§ Task description:
Repeat back every line of the data, exactly.

§ Data:
········
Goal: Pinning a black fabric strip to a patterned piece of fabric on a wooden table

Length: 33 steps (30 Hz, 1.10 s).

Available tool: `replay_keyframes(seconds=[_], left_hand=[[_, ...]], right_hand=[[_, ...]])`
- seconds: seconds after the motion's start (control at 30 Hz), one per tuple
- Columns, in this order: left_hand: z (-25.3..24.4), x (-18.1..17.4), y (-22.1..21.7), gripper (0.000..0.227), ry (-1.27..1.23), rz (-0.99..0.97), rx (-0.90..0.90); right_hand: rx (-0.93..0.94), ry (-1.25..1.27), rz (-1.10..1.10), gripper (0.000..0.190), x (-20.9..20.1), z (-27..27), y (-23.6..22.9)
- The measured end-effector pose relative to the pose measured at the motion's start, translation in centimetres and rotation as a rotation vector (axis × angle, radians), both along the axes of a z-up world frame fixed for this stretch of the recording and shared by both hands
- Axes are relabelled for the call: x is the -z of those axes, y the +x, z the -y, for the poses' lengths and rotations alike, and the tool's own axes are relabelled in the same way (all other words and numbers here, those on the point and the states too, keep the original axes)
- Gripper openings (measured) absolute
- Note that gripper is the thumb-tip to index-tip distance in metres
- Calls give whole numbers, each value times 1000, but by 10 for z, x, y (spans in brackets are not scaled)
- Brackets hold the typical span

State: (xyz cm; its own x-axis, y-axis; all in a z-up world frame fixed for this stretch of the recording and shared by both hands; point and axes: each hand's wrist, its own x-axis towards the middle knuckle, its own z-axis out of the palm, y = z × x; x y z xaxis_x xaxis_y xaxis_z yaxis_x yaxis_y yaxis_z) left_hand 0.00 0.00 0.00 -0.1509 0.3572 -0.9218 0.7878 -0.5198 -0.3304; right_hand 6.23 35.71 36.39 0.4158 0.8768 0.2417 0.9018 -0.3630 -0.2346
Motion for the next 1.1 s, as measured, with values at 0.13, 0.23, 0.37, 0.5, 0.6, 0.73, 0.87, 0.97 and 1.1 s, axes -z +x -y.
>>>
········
§ Task output:
Goal: Pinning a black fabric strip to a patterned piece of fabric on a wooden table

Length: 33 steps (30 Hz, 1.10 s).

Available tool: `replay_keyframes(seconds=[_], left_hand=[[_, ...]], right_hand=[[_, ...]])`
- seconds: seconds after the motion's start (control at 30 Hz), one per tuple
- Columns, in this order: left_hand: z (-25.3..24.4), x (-18.1..17.4), y (-22.1..21.7), gripper (0.000..0.227), ry (-1.27..1.23), rz (-0.99..0.97), rx (-0.90..0.90); right_hand: rx (-0.93..0.94), ry (-1.25..1.27), rz (-1.10..1.10), gripper (0.000..0.190), x (-20.9..20.1), z (-27..27), y (-23.6..22.9)
- The measured end-effector pose relative to the pose measured at the motion's start, translation in centimetres and rotation as a rotation vector (axis × angle, radians), both along the axes of a z-up world frame fixed for this stretch of the recording and shared by both hands
- Axes are relabelled for the call: x is the -z of those axes, y the +x, z the -y, for the poses' lengths and rotations alike, and the tool's own axes are relabelled in the same way (all other words and numbers here, those on the point and the states too, keep the original axes)
- Gripper openings (measured) absolute
- Note that gripper is the thumb-tip to index-tip distance in metres
- Calls give whole numbers, each value times 1000, but by 10 for z, x, y (spans in brackets are not scaled)
- Brackets hold the typical span

State: (xyz cm; its own x-axis, y-axis; all in a z-up world frame fixed for this stretch of the recording and shared by both hands; point and axes: each hand's wrist, its own x-axis towards the middle knuckle, its own z-axis out of the palm, y = z × x; x y z xaxis_x xaxis_y xaxis_z yaxis_x yaxis_y yaxis_z) left_hand 0.00 0.00 0.00 -0.1509 0.3572 -0.9218 0.7878 -0.5198 -0.3304; right_hand 6.23 35.71 36.39 0.4158 0.8768 0.2417 0.9018 -0.3630 -0.2346
Motion for the next 1.1 s, as measured, with values at 0.13, 0.23, 0.37, 0.5, 0.6, 0.73, 0.87, 0.97 and 1.1 s, axes -z +x -y.
>>>

The exercise calls for nothing more than this answer.